# Buying Advice



## stupid_idiot (Mar 27, 2004)

I know I am in a partial forum here...but, I am a long time Ford buyer...but, looking for a sleeker mid-sized corporate card in the mid-20's. Test drove a 2003 V-6 on the lot today....sure I can get a great deal...but, I noticed the dealer had 05 brochures...meaning, 05 models are probably being delivered late in the summer....I like the looks of the stereo unit better in the 05....

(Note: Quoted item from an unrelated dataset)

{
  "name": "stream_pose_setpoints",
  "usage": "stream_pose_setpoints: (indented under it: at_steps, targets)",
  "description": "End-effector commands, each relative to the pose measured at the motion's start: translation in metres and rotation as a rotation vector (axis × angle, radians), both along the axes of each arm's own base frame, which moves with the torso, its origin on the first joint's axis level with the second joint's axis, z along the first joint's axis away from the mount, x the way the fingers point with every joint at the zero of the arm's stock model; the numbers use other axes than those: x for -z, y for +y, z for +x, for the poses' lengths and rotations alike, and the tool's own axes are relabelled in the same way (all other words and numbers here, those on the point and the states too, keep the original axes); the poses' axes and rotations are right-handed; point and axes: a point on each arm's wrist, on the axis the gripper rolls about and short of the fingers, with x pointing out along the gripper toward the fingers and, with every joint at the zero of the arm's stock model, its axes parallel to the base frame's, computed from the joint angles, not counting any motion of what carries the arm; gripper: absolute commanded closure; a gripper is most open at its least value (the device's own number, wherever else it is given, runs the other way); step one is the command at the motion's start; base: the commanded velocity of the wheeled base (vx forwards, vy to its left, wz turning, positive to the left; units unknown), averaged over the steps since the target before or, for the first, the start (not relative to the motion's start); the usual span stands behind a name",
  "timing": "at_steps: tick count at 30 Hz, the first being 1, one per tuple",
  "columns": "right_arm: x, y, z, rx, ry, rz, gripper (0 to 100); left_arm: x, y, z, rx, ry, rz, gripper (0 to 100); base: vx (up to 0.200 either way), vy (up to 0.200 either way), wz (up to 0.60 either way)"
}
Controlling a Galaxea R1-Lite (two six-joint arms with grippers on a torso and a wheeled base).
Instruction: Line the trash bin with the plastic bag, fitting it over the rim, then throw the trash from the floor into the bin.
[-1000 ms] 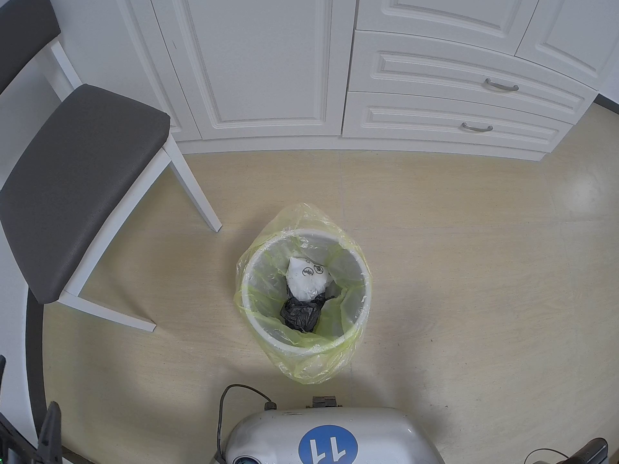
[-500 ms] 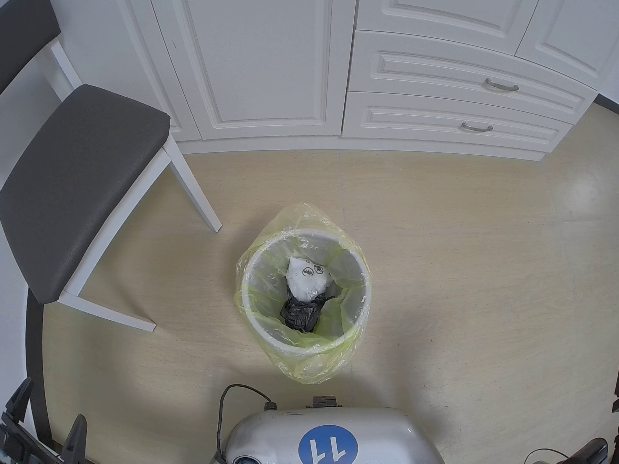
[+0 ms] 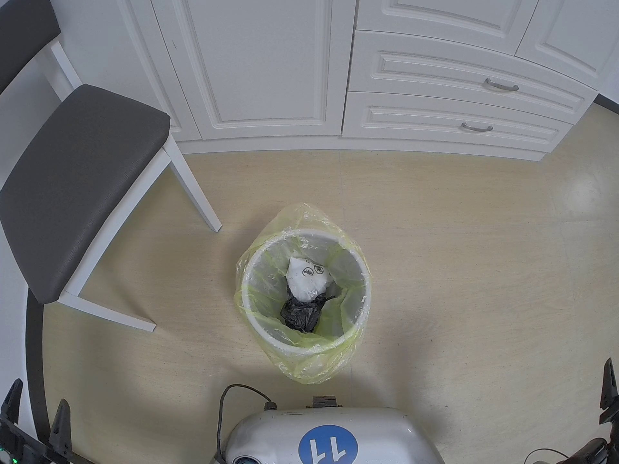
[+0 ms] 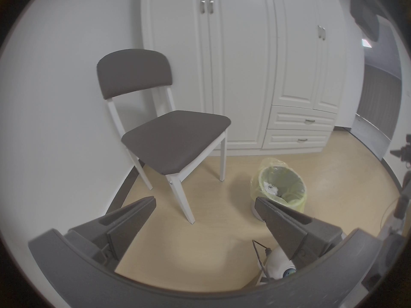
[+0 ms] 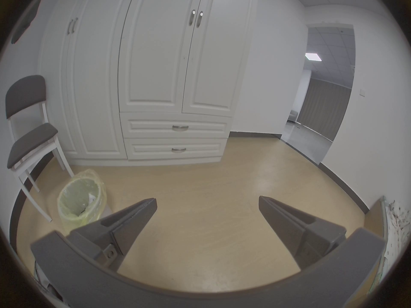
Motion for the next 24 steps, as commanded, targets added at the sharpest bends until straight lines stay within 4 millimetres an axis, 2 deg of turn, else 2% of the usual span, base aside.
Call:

But, my real questions are:

1) Any significant problems with the V6 2003?
2) Staying within my budget is the 2004 four banger with leather an improvement?
3) Or would you wait for the 2005 model?

TIA!


----------



## Ruben (Oct 15, 2002)

The 3.5l V6 is rock solid. The 2.5 has had its issues, and I'd stay away from that model. The 2205 has some interior, and light exterior enhancement, nothing under the hood that I am aware of.

I vote for you to get the 3.5se


----------



## stupid_idiot (Mar 27, 2004)

Ruben said:


> The 3.5l V6 is rock solid. The 2.5 has had its issues, and I'd stay away from that model. The 2205 has some interior, and light exterior enhancement, nothing under the hood that I am aware of.
> 
> I vote for you to get the 3.5se


Thanks bro...'preciate the feedback!


----------



## Coco (Apr 30, 2002)

Definately get the 3.5. Still no regrets from getting it. I love it.


----------



## stupid_idiot (Mar 27, 2004)

I cannot remember...but, I think this last car does NOT have the BOSE system...you think it would be impossible to replace the exiting console with the new 2005 console? And, if it is not Bose, is that really bad for resale value? Should I try and negotiate an upgraded sound unit or do the dealers not have that sort of flexibility?


----------



## Coco (Apr 30, 2002)

Anything is possible with the dealer. You just have to negotiate until you get what you want. I don't have the Bose system, but it sounds perfectly fine to me. I don't think the console changed at all, so a replacement would be possible.


----------